# About this task
In the entries that follow, find each line with the word "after" and copy it.

# Available data
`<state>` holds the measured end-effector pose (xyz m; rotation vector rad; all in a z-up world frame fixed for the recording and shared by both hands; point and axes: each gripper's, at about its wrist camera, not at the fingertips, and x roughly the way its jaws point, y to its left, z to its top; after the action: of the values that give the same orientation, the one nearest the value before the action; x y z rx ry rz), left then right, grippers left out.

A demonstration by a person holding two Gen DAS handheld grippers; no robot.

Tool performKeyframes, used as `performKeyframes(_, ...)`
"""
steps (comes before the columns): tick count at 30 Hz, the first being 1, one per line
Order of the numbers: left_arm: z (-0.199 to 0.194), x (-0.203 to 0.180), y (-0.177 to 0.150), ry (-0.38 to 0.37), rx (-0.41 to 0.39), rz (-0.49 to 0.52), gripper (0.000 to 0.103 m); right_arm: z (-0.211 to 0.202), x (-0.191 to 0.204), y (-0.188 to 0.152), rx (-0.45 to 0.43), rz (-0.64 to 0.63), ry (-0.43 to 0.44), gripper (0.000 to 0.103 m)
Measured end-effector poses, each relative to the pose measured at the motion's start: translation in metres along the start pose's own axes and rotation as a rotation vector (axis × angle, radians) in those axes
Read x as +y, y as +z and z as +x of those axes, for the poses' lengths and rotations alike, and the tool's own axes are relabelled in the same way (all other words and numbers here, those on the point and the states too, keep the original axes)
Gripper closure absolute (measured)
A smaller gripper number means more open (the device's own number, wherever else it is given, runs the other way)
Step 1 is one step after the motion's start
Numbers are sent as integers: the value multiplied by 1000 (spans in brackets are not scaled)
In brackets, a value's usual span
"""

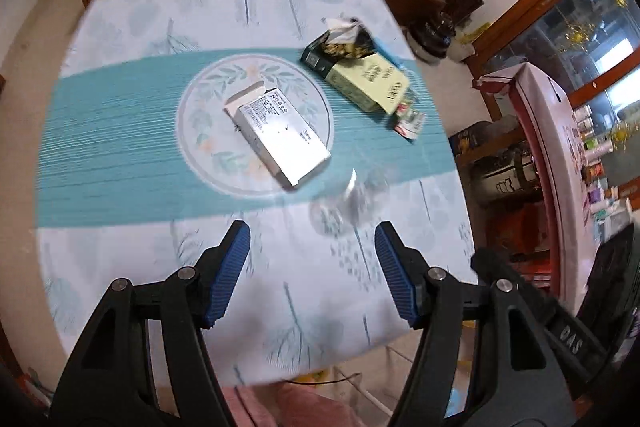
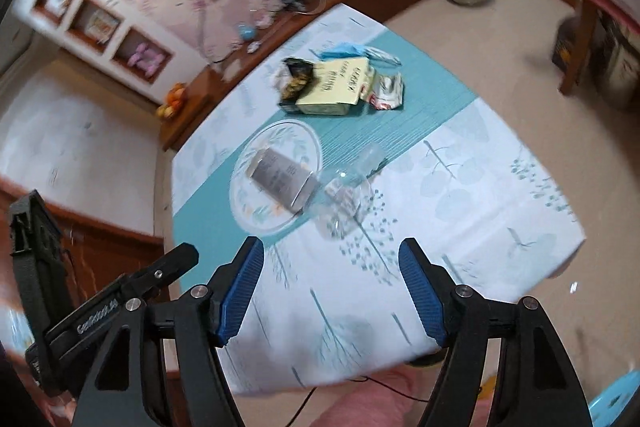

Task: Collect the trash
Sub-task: 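Grasp the silver box with the left gripper while the right grasps the plastic bottle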

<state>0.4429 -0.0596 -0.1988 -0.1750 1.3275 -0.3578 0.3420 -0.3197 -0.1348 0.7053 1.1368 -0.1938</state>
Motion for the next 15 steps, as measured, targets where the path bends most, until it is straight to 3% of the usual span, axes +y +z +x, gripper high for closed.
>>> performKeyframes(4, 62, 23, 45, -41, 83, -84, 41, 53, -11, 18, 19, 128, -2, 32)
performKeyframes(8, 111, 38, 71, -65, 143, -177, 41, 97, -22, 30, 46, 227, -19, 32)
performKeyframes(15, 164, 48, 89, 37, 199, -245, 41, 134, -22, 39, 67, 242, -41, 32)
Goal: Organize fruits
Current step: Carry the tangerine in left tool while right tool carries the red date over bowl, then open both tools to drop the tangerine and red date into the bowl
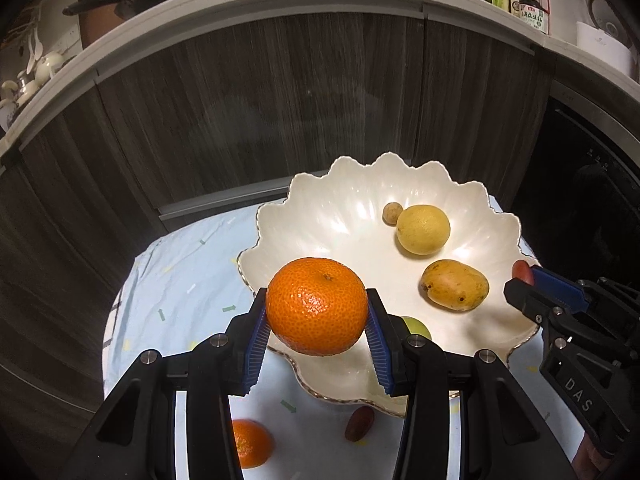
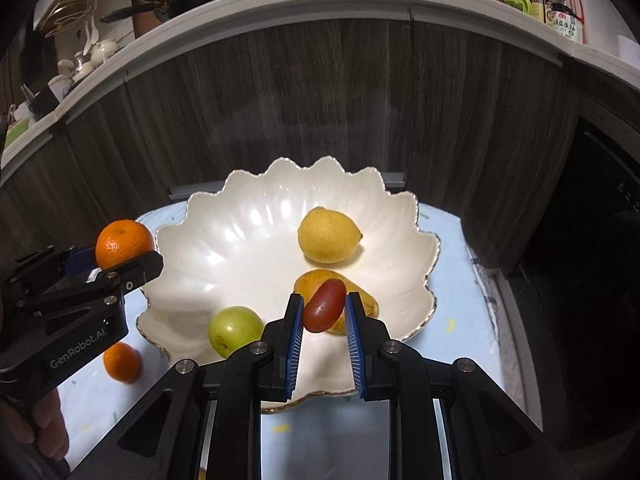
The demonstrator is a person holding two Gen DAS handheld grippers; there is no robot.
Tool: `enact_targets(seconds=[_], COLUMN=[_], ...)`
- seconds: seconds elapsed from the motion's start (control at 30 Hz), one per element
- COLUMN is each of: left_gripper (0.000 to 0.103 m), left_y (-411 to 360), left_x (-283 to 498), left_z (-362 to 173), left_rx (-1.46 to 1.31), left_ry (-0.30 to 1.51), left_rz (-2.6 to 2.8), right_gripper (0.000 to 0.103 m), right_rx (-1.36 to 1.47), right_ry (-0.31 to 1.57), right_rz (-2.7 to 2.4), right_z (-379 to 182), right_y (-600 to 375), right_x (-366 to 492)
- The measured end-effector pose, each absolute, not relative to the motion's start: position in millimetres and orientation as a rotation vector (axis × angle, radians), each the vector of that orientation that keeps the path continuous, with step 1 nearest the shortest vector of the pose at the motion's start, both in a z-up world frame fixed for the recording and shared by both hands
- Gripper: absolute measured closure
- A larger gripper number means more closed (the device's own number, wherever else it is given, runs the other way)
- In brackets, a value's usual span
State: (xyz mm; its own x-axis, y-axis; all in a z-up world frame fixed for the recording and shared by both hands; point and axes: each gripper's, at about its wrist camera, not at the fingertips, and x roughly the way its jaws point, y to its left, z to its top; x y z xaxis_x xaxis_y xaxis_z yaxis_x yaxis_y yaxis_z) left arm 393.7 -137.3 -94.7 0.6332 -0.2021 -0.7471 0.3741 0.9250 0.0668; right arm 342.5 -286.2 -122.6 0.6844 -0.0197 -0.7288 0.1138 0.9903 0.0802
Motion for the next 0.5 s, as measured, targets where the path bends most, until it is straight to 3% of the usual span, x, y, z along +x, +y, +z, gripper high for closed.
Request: enact_targets(seconds=[0.5], left_gripper=[0.057], left_y=[-136.8], left_x=[398.8], left_z=[-112.6], left_rx=[0.241], left_ry=[0.874], left_rz=[-0.315], right_gripper=[0.079], right_rx=[0.129], right_ry=[0.880], right_rz=[-0.065], right_z=[-139.1], right_y=[-281.9], right_x=[346.3])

# Response box
`<state>` holds the measured end-effector pose (xyz m; rotation vector rad; all in a z-up world frame fixed for the recording and shared by both hands; point and axes: each gripper's, at about its wrist camera, not at the fingertips, and x roughly the way its jaws point, y to its left, z to its top; after the action: of the values that give the same orientation, the one nearest the value before the action; x y z rx ry rz), left then right, grippers left out.
Step 1 is one step after the motion's start

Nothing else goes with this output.